No dejemos de danzar
Pero es bonito pensar que también danzamos con los que vendrán, con lo que la vida va a traerme y aún desconozco, con personas que me querrán bien y otros que no me querrán en absoluto. Danzaremos eternamente porque también después de la muerte la vida que nos aguarda seguirá ofreciéndonos pistas de baile, giros, paradas, caricias, sorpresas… Esa vida que unos llamamos Dios, otros Universo, otros Ser… pero que todos, en algún momento, hemos podido experimentar que danzaba a nuestro lado y nos hacía danzar.
No creo haber encontrado mi pista de baile. O quizá he disfrutado de unas cuantas distintas. Pienso en lo que ya he vivido, en lo que me quede por delante y en quienes estáis ya “en el otro lado” danzando y acompañando mi baile. Y creo que más bien se trata de eso, de “vestirnos cada día con nuestra condición humana como un vestido de baile”, en palabras de Delbrêl.

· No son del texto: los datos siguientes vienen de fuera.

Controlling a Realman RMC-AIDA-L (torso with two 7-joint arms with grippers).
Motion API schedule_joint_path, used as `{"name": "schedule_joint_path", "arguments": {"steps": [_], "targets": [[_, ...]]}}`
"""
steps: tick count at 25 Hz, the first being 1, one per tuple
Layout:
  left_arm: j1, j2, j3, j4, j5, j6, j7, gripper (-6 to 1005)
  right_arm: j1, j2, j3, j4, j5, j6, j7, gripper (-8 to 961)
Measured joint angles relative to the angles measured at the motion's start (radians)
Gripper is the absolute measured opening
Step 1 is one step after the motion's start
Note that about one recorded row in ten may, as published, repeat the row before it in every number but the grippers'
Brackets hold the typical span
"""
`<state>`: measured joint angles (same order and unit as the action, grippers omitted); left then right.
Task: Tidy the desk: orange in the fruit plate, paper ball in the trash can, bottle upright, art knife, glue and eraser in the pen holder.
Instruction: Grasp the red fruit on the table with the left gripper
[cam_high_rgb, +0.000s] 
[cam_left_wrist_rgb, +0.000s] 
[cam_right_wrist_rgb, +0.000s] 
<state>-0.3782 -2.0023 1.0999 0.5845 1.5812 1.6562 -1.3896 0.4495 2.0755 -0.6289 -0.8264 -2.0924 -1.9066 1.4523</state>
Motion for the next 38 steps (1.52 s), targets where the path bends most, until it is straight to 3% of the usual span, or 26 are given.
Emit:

Y en esta pista inmensa que es la realidad, habrá tiempo de mucha alegría, bailes más lentos y pegados, momentos de soledad y nostalgia mientras otros danzan, cansancio y descanso. Decepciones y nuevos encuentros. Alguna torcedura de tobillo, pisotones y abrazos que no se olvidan. Sea como sea, bailemos. No dejemos de danzar. Tenemos lo necesario: música, escuchas y cuerpo. Porque esta vida y la que vendrá, merece ser bailada, vivida, “no como un juego de ajedrez en el que todo se calcula, no como un partido en el que todo es difícil,
no como un teorema que nos rompe la cabeza, sino como una fiesta (…), como un baile, como una danza entre los brazos de tu gracia, con la música universal del amor”.